O bom profissional de Ayurveda realiza uma investigação detalhada do cliente/paciente. Além de serem abordadas as queixas e os sintomas, é realizada uma verdadeira investigação da rotina: hábitos de higiene, funcionamento do intestino, horários (de acordar, de comer, de dormir, etc.), trabalho, escolhas alimentares, hobbies, etc. O exame físico também é realizado, com observação de marcha e postura, da pele, dos cabelos, das unhas, de lesões, avaliação da língua, dentre outros. Essas informações são importantes para avaliar a potência do agni, a presença ou não de ama (“toxina”, alimento não digerido), a nutrição dos dhatus, a localização das alterações e os possíveis doshas envolvidos, um verdadeiro “quebra-cabeças” que aponta para a origem dos sintomas. Pode ser que, nesse processo, a prakrti (constituição, o que as pessoas costumam chamar de “meu dosha”) fique evidente, mas nem sempre é algo fácil de ser identificado no primeiro atendimento.

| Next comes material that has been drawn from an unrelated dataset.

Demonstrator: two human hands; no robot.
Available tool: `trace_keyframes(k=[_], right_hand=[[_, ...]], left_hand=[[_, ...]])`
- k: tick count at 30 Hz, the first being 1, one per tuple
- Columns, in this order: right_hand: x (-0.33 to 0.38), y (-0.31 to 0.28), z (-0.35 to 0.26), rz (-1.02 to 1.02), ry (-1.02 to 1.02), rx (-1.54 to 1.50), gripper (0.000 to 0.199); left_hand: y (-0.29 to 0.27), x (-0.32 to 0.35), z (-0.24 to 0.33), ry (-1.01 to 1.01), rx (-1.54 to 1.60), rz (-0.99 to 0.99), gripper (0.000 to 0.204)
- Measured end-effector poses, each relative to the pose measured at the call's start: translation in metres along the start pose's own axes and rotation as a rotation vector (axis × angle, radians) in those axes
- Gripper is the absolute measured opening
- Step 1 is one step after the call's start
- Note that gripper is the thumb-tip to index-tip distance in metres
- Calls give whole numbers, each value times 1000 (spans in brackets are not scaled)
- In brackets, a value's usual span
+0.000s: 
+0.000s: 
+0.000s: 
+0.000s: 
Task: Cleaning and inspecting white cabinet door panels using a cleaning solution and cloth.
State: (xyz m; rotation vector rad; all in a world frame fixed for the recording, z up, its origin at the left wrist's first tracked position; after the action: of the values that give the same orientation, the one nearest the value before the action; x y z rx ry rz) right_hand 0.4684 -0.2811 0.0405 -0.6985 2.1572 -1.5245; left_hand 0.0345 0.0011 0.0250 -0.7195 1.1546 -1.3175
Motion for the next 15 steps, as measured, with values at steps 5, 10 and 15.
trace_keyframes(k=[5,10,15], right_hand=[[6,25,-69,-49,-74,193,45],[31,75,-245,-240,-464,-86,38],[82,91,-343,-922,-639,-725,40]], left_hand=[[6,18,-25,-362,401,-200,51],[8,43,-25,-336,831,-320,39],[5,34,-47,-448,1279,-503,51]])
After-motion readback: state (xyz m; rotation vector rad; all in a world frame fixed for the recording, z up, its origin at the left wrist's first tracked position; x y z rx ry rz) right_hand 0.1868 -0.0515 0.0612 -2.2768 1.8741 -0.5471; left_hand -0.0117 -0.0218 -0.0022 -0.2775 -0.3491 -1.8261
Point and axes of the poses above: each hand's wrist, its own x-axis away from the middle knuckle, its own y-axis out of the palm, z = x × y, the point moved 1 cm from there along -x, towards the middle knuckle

O tratamento é todo voltado para o reequilíbrio do corpo, através de organização de horários (resgate do ciclo circadiano fisiológico), ajuste alimentar (individualizado, não existe “dieta ayurvédica” padronizada), preparações à base de plantas e terapias corporais (as “massagens”). Habitualmente, as “massagens” não são orientadas logo no início do tratamento, pois é necessário que o cliente/paciente esteja apto para recebê-las, principalmente com agni estabilizado.

As terapias corporais, ao contrário do que se pensa, não são “massagens relaxantes”, são tratamentos potentes, e com indicações precisas. Algumas são até bem desconfortáveis. A popularização desses procedimentos nos spas acabou desvirtuando um pouco suas finalidades; realizar, esporadicamente, uma massagem não é um grande problema; entretanto, algumas pessoas podem sentir-se desconfortáveis pelo “peso” dos óleos caso não estejam com boa digestão. E, como todo tratamento, elas também possuem contra-indicações.
Na Índia, também existem spas com “massagens ayurvédicas”, muito comuns em hotéis e regiões com muitos estrangeiros, mas não são vendidos como tratamentos e sim como uma experiência para turistas. Nos hospitais e clínicas, o cliente/paciente passa em consulta com um médico ayurveda (vaidya) e, quando indicadas, as terapias corporais são realizadas por assistentes (upasthatha).
Enquanto lá na Índia a formação do médico ocorre em universidades (BAMS - Bachelor of Ayurvedic Medicine and Surgery), aqui no Brasil o Ayurveda não é reconhecido como medicina ou sistema de saúde, e a formação de terapeutas se dá por meio de cursos livres, sem regulamentação específica. O Programa Nacional de Práticas Integrativas e Complementares em Saúde do SUS (PNPIC) incluiu, em 2017, o Ayurveda em seu rol de terapias, porém, na prática, são raríssimas as unidades que realizam atendimento.
Agora que você entendeu melhor o que é Ayurveda, sua dimensão e complexidade, procure conhecer bem o profissional para realizar seu atendimento e tratamento, evitando padronizações simplistas baseadas em testes. Você é um ser único, e merece um tratamento individualizado.